Redox behavior and transport properties of La0.5−xSr0.5−xFe0.4Ti0.6O3−δ (0<x<0.1) validated by Mössbauer spectroscopy

The range of perovskite-type solid solution formation in the system La0.5−xSr0.5−xTi0.6Fe0.4O3−δ in oxidizing conditions is determined from X-ray diffraction and Mössbauer spectroscopy data to correspond to approximately 0–10% of the A-site concentration, similar to other numerous perovskite systems. Reduction and subsequent reoxidation of the oxides leads to a narrowing of this range and the segregation of the hematite phase at x=0.05. Increasing A-site deficiency results in the formation of oxygen vacancies and decreasing stability in reducing environments.

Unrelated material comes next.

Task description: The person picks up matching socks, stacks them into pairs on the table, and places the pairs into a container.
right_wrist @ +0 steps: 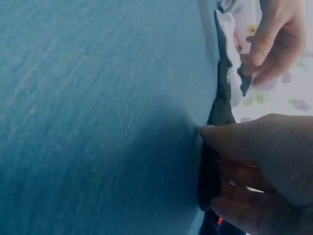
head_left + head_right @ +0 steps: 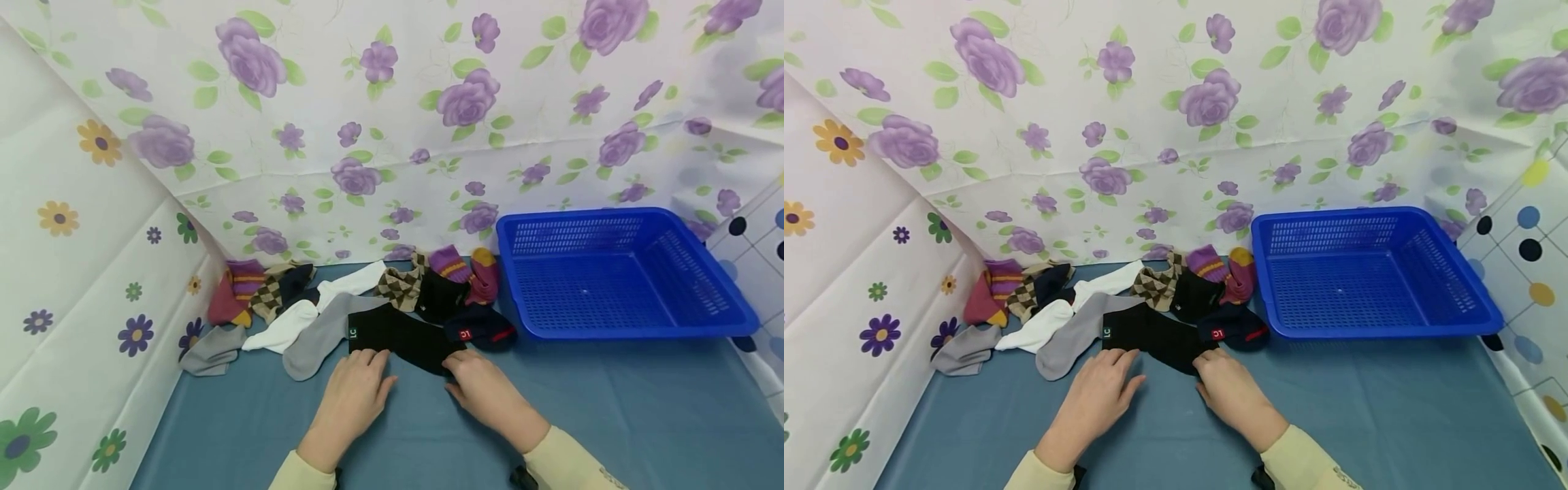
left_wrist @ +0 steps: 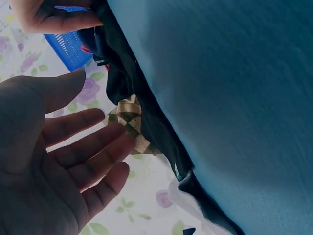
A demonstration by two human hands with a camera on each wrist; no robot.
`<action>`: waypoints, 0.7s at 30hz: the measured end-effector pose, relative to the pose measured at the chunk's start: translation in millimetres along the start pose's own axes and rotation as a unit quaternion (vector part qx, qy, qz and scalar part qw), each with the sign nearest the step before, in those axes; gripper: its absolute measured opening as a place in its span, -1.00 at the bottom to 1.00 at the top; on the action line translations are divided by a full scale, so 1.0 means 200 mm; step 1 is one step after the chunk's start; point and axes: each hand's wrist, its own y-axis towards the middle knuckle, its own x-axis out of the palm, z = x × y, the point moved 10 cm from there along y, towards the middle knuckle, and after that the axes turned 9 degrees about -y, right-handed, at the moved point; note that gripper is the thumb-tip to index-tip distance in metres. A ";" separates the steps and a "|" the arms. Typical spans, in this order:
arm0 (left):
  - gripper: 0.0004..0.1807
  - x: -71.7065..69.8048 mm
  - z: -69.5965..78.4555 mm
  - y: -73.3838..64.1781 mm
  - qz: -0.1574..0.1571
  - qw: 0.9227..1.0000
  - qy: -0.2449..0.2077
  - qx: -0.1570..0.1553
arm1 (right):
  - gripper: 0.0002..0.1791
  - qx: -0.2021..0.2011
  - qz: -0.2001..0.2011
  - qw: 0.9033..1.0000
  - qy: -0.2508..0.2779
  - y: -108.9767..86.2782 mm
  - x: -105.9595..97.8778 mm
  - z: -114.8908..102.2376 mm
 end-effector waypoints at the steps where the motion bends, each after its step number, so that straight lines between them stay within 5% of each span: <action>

The total conductivity of La0.5−xSr0.5−xTi0.6Fe0.4O3−δ (x=0.02–0.10) ceramics is essentially independent of composition in air and increases with increasing x in reducing atmospheres, due to increasing concentrations of n-type charge carriers and the formation of metallic iron. Partial decomposition of the perovskite phase in hydrogen, resulting in metal Fe formation, was found to be reversible when the A-site deficiency is small (x<0.05). Mössbauer spectroscopic data showed that, contrary to other perovskite-type titanates–ferrites, the concentration of Fe4+ cations in the perovskite lattice of oxidized La0.5−xSr0.5−xTi0.6Fe0.4O3−δ is negligible.